- [WHAT YOU HAVE TO DO]: Locate each line with the string "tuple" in the listing below and copy it.

::: DATASET RECORDS

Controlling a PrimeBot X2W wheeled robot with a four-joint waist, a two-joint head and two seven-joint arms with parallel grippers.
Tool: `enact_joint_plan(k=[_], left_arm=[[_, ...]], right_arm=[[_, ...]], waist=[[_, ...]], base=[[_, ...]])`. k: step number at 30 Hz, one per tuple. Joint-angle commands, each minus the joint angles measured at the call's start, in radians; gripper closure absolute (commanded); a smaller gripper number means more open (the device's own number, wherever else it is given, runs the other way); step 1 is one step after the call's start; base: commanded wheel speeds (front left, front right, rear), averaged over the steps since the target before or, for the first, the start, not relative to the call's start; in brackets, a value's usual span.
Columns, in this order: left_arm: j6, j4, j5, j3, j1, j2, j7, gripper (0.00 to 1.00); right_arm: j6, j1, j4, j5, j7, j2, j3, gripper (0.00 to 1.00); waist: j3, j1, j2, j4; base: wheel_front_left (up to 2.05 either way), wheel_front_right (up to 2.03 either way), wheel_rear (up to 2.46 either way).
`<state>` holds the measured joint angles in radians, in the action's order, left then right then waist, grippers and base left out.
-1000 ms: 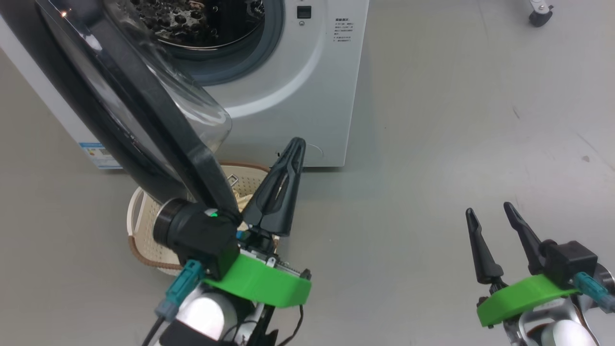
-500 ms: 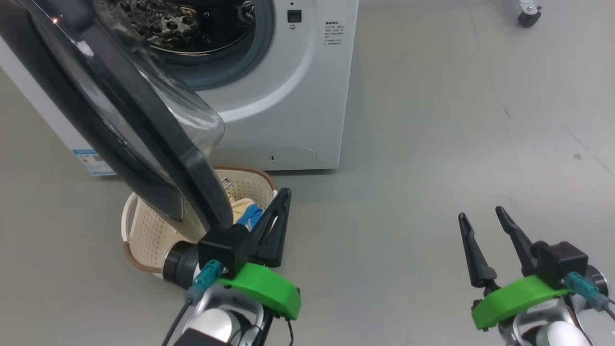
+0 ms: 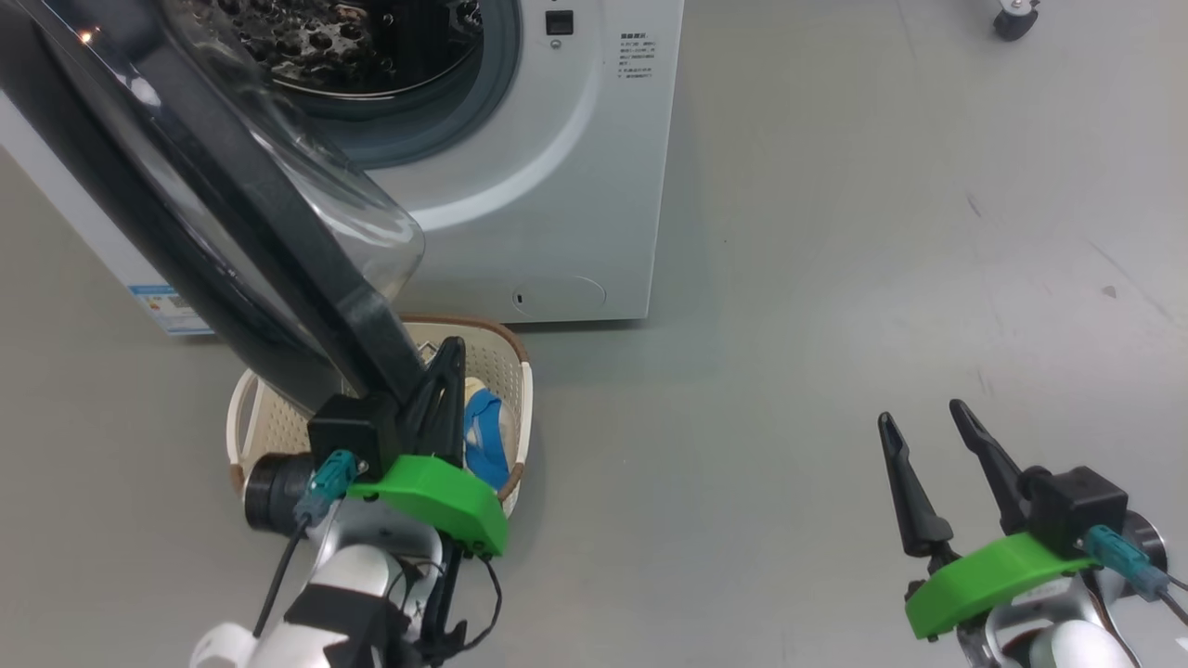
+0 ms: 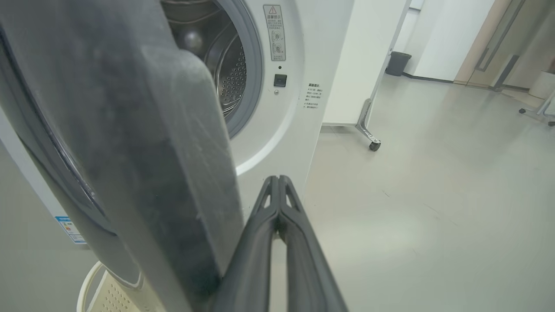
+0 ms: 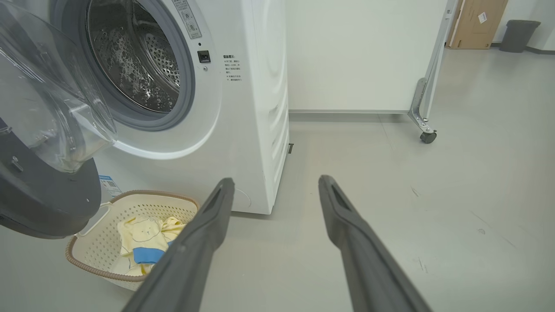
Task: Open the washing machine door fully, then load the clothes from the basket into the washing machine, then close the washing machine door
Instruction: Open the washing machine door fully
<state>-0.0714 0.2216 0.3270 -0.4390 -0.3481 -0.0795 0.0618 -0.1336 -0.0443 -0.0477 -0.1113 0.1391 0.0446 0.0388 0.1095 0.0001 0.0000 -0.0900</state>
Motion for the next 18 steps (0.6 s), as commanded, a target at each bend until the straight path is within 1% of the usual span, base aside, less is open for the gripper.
enact_joint_plan(k=[1, 7, 18], left_arm=[[-0.004, -0.024, 0.006, 0.042, -0.050, -0.019, 0.008, 1.00], [-0.006, -0.006, 0.014, 0.055, -0.063, -0.030, 0.021, 1.00], [-0.038, -0.045, -0.004, 0.041, -0.023, -0.041, 0.036, 1.00]], right_arm=[[0.003, 0.037, 0.030, -0.001, 0.004, 0.006, 0.021, 0.00], [0.003, 0.039, 0.027, -0.003, 0.006, 0.006, 0.017, 0.00], [0.003, 0.048, 0.025, 0.002, 0.009, 0.006, 0.026, 0.00]], waist=[[0.001, -0.0001, 0.0000, 0.001], [0.009, -0.0001, 0.0000, 0.010], [0.024, -0.0001, 0.0000, 0.030]], base=[[0.00, 0.00, 0.00], [0.00, 0.00, 0.00], [0.00, 0.00, 0.00]])
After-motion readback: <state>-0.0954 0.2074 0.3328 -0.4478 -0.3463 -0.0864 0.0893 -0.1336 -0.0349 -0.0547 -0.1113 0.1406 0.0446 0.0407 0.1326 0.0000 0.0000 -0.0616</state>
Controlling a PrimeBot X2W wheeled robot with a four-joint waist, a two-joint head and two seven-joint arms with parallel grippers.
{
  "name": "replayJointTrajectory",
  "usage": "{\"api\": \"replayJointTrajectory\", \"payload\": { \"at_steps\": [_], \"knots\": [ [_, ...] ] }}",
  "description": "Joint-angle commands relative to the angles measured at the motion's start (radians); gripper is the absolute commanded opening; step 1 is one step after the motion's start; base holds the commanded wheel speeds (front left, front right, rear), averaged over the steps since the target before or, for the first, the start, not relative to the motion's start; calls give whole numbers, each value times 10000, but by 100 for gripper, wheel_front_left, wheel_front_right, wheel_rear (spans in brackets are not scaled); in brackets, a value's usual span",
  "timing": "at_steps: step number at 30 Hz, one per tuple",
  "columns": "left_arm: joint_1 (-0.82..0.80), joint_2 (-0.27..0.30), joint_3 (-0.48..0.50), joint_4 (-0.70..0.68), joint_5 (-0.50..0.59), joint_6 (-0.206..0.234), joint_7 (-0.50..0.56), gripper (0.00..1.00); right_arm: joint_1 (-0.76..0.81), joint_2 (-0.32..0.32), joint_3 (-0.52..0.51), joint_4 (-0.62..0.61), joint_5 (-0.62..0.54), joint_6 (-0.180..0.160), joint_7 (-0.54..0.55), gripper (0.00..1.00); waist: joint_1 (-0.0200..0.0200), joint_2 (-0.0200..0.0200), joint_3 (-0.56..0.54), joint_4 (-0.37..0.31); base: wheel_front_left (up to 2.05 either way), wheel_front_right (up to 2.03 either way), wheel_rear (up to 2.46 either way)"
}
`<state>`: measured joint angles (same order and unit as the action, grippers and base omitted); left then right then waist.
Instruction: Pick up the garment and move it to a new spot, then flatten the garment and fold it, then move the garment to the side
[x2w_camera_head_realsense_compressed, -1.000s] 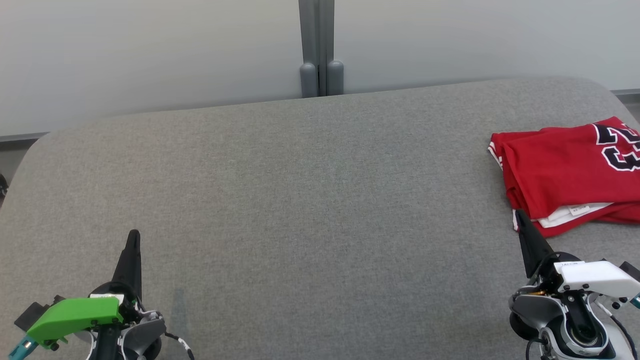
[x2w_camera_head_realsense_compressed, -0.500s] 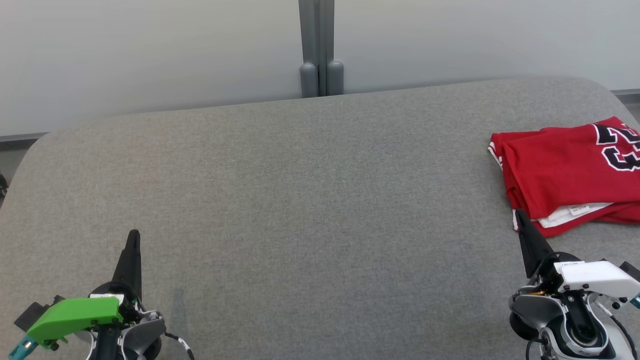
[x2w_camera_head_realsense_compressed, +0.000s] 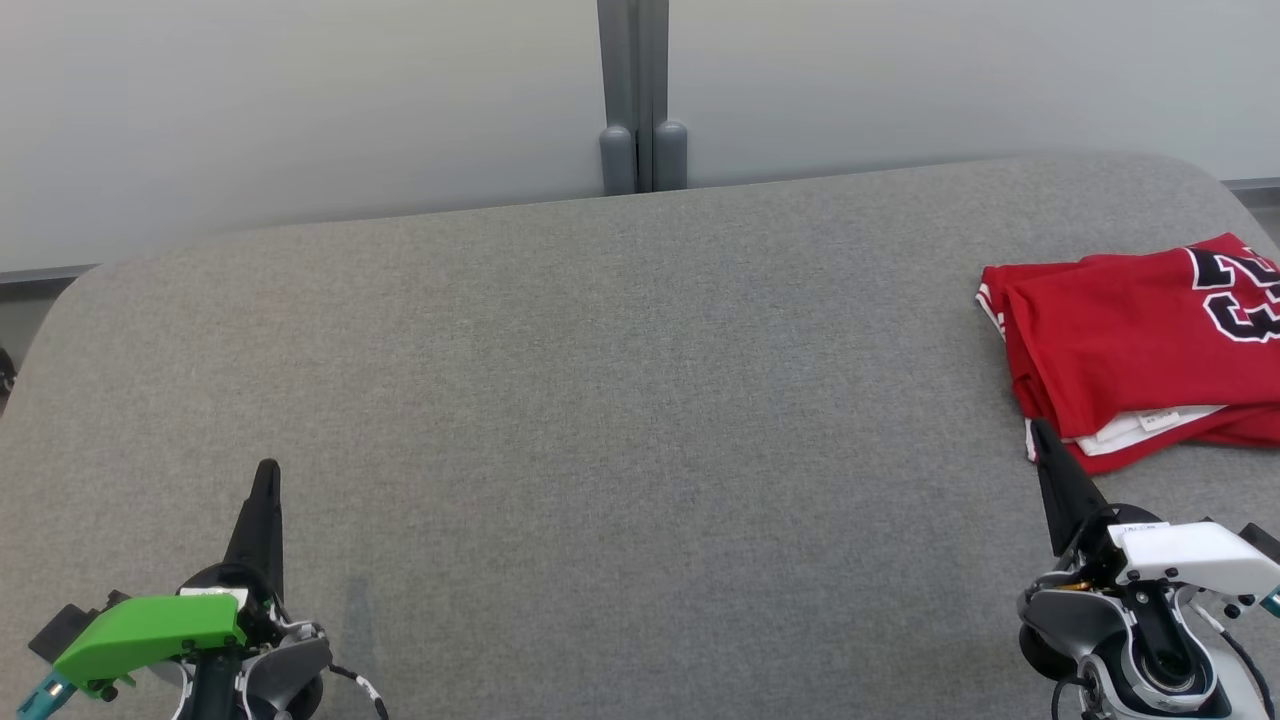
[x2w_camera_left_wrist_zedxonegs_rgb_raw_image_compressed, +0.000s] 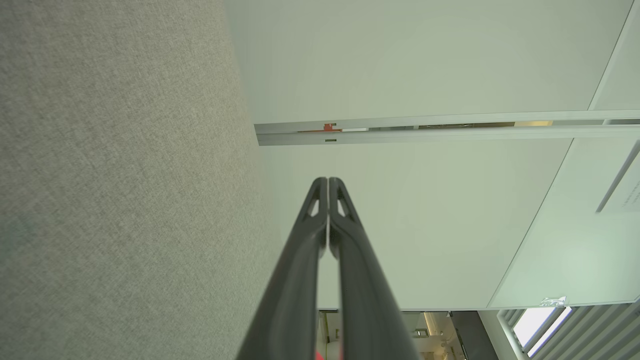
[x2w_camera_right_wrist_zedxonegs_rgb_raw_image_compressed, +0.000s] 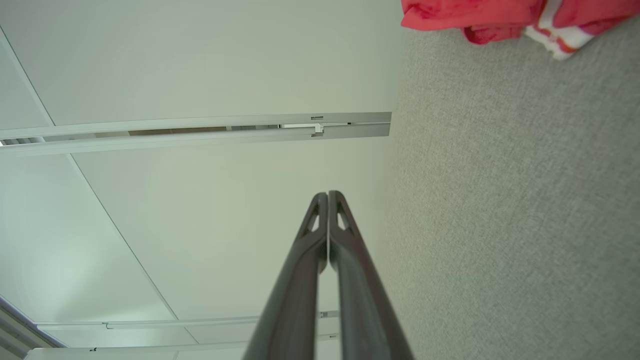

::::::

- [WRITTEN SOLUTION]:
Tool: `enact_joint_plan(k=[_], left_arm=[[_, ...]], right_arm=[[_, ...]], waist=[[_, ...]], base=[[_, ...]])`. k: step number at 30 Hz, one per tuple. Joint-angle commands, each minus the joint angles measured at the call's start, in radians; gripper closure absolute (commanded); a smaller gripper number means more open (the device's own number, wherever else it is given, runs the other way); step 1 is one step after the call's start; base: commanded wheel speeds (front left, front right, rear), averaged over the steps since the target before or, for the first, the start, not relative to the call's start; in brackets, a value's usual span.
  "timing": "at_steps: step number at 30 Hz, one per tuple",

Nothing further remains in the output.